What needs to be done — Range to output from the entries below: the line containing "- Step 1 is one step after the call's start" through the line containing "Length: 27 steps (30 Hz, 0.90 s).". Set it down exactly, ends included, nothing else.

---+---

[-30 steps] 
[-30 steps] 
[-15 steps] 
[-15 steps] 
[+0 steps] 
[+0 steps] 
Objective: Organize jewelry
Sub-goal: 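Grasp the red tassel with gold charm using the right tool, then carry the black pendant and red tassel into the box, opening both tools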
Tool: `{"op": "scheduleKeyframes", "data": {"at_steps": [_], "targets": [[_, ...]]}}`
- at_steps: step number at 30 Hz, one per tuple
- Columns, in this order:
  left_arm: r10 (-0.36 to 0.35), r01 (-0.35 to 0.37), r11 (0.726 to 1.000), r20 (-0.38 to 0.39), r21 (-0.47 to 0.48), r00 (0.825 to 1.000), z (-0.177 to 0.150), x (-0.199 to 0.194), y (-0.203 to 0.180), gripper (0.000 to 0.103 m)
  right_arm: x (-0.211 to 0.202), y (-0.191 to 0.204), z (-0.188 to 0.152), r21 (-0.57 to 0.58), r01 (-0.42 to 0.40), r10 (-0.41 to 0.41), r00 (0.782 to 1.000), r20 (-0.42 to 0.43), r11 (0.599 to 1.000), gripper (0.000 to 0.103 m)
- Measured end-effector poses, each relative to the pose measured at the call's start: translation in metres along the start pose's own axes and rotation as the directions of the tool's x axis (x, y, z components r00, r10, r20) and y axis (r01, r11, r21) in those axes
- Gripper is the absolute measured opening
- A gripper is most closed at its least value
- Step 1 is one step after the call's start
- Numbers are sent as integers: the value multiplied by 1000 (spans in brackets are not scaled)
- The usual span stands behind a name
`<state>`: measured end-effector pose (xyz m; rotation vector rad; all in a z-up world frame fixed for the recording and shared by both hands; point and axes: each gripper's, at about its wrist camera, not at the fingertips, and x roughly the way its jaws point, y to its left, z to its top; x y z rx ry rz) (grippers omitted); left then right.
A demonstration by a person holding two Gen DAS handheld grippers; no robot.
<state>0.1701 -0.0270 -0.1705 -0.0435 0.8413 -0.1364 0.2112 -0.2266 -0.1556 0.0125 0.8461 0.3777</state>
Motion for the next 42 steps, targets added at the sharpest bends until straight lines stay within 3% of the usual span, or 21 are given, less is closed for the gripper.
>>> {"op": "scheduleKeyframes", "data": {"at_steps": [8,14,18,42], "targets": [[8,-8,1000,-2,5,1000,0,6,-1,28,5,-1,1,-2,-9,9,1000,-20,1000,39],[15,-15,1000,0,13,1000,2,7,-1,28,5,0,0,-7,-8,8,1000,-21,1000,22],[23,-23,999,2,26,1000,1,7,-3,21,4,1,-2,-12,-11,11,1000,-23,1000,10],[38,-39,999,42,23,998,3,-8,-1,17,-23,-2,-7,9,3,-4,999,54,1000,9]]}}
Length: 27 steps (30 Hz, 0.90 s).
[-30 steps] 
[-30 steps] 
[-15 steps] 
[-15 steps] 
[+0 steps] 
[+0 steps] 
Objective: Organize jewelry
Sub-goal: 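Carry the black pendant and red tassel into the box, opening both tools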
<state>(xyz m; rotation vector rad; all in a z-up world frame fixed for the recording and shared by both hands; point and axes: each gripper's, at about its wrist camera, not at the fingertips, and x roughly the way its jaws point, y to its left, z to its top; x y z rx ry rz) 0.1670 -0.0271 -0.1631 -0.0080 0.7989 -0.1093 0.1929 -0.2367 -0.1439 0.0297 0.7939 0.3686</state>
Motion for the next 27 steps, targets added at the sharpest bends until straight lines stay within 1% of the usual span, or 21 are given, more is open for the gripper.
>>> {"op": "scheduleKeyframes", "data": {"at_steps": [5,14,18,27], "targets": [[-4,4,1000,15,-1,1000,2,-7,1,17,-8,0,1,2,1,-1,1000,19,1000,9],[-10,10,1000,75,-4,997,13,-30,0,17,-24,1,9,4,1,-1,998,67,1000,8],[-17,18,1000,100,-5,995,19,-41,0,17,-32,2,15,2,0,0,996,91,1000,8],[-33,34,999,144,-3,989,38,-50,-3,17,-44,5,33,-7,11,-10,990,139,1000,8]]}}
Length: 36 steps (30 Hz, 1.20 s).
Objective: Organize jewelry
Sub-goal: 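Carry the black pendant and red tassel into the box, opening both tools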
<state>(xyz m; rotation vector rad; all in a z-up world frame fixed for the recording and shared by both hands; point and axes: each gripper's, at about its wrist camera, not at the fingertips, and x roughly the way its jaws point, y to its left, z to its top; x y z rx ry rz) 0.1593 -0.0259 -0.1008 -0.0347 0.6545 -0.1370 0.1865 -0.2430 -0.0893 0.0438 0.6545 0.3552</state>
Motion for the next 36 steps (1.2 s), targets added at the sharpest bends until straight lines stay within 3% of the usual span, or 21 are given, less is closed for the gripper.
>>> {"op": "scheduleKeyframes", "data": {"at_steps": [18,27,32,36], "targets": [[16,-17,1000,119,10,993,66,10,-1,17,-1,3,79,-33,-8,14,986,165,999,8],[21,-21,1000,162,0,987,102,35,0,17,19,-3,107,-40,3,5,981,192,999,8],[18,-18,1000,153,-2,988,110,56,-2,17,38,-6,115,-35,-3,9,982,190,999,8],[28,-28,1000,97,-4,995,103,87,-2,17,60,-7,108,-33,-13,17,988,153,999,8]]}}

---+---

Result of the exercise —
- Step 1 is one step after the call's start
- Numbers are sent as integers: the value multiplied by 1000 (spans in brackets are not scaled)
- The usual span stands behind a name
`<state>`: measured end-effector pose (xyz m; rotation vector rad; all in a z-up world frame fixed for the recording and shared by both hands; point and axes: each gripper's, at about its wrist camera, not at the fingertips, and x roughly the way its jaws point, y to its left, z to its top; x y z rx ry rz) (grippers omitted); left then right.
A demonstration by a person holding two Gen DAS handheld grippers; no robot.
<state>0.1701 -0.0270 -0.1705 -0.0435 0.8413 -0.1364 0.2112 -0.2266 -0.1556 0.0125 0.8461 0.3777</state>
Motion for the next 42 steps, targets added at the sharpest bends until straight lines stay within 3% of the usual span, or 21 are given, less is closed for the gripper.
>>> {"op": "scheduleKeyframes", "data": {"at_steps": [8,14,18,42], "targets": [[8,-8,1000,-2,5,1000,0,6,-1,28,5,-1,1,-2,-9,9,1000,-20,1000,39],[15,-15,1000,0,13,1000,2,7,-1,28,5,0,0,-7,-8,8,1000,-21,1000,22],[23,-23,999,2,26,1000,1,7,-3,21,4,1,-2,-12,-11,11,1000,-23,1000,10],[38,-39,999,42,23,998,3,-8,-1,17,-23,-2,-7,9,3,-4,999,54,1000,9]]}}
Length: 27 steps (30 Hz, 0.90 s).

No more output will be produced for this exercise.